Privacy Concerns Don’t Curb Use of Classroom Apps

But that convenience comes with a risk. Education apps and programs track students’ ​​​​​every response, developing profiles based on the answers they got right and the subjects with which they’re uncomfortable. Activists say this fact is not as widely known as it should be, and they want more accountability for the makers of education software, ​given that many apps for the general public sell data to third-party “data brokers” for unspecified uses.


“Any online app that a teacher signs up for a kid will collect their personal information, and depending on the state you live in that data can be shared from one company to another in an endless chain,” says Rachael Stickland, co-chairwoman of the Parent Coalition for Student Privacy. “We don’t know how it’s being used, but the enforcement and transparency mechanisms of these apps are insufficient.”

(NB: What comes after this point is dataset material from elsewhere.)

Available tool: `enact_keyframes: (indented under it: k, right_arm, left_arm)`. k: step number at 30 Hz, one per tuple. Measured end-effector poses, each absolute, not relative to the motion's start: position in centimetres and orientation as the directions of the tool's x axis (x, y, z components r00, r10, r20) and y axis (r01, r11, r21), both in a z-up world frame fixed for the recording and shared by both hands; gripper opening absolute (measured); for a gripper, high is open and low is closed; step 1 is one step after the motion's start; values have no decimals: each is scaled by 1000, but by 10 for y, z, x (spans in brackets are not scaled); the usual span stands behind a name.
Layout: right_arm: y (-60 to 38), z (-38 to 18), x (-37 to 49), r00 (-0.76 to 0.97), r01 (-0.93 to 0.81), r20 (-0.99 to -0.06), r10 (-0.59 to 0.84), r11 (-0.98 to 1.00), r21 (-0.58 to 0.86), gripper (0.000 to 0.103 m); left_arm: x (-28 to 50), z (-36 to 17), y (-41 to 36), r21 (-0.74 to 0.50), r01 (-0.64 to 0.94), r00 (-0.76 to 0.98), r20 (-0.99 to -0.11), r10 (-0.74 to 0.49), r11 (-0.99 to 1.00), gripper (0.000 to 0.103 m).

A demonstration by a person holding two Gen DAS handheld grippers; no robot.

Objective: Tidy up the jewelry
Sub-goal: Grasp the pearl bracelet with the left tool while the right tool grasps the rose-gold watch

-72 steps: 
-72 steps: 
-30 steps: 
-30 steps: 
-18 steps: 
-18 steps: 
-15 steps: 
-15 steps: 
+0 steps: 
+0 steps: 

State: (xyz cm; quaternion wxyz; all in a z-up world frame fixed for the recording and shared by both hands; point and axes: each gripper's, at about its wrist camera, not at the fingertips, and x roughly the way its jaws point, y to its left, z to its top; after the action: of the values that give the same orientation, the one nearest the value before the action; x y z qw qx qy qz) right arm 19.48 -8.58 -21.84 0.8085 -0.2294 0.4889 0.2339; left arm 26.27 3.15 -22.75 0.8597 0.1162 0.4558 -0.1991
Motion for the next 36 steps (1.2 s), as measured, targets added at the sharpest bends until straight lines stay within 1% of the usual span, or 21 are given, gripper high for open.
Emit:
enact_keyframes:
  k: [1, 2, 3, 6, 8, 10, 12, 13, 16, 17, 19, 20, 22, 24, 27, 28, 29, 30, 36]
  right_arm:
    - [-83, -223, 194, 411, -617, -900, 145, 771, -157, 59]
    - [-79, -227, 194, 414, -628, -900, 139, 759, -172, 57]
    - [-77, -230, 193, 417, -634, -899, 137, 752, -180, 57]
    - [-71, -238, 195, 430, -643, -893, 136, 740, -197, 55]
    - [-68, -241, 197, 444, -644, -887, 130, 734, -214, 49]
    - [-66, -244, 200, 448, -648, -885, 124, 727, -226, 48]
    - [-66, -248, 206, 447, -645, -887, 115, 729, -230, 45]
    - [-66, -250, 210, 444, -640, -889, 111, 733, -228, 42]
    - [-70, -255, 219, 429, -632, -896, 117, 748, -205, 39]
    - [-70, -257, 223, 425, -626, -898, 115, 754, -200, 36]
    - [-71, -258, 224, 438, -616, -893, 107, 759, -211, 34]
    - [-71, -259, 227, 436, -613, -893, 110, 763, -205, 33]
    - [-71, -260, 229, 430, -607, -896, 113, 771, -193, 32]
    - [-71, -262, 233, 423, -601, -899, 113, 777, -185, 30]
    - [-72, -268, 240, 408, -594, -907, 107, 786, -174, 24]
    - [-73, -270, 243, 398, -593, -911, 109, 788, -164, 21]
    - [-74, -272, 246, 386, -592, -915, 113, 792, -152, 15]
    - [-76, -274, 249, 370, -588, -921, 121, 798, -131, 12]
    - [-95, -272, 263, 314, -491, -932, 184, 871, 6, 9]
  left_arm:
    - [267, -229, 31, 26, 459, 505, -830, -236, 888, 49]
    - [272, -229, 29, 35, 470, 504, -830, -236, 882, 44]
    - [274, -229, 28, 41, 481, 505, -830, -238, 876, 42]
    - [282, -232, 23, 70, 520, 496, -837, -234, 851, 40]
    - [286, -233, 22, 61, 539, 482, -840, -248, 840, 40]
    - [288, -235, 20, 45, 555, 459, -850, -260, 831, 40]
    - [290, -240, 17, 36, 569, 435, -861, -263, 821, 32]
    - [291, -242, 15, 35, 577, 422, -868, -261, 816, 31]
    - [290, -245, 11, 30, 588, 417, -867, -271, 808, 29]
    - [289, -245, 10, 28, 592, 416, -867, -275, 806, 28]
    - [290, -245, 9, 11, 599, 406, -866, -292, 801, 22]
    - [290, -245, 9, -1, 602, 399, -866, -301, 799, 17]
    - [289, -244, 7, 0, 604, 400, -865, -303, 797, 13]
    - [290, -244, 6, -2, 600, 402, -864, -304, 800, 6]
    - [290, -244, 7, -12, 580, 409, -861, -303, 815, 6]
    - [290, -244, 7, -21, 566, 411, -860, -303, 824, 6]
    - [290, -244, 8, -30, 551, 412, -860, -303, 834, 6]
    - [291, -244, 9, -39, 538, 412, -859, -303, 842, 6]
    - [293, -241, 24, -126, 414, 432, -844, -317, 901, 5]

A survey published in May by The Learning Curve education firm showed 79 percent of parents were concerned with the privacy and security of their child’s data, while 76 percent expressed worry about how student information is collected and shared. Fear about student data also stems from the more than 533​​​​​​​​​​​​​​​​​​​​​​​​​​​​​​​​​​ data breaches ​that have exposed records collected by businesses, government agencies and other institutions so far this year, according to the Identity Theft Resource Center.​


Stickland suggests the easy access to sellable student data is in part driving growth of the education software industry, which is worth an estimated $8.38 billion in the U.S., according to the Software & Information Industry Association and the Education Technology Industry Network.


The personal information of students is meant to be used only for educational purposes, but such private data has been collected and passed around outside schools much more broadly.


Parents in recent years sued the College Board for selling marketing firms personal information collected from standardized tests like the ACT or SAT. Colleges, summer camps and test-prep firms have also bought student-behavior profiles gleaned from tests conducted by the National Research Center for College & University Admissions.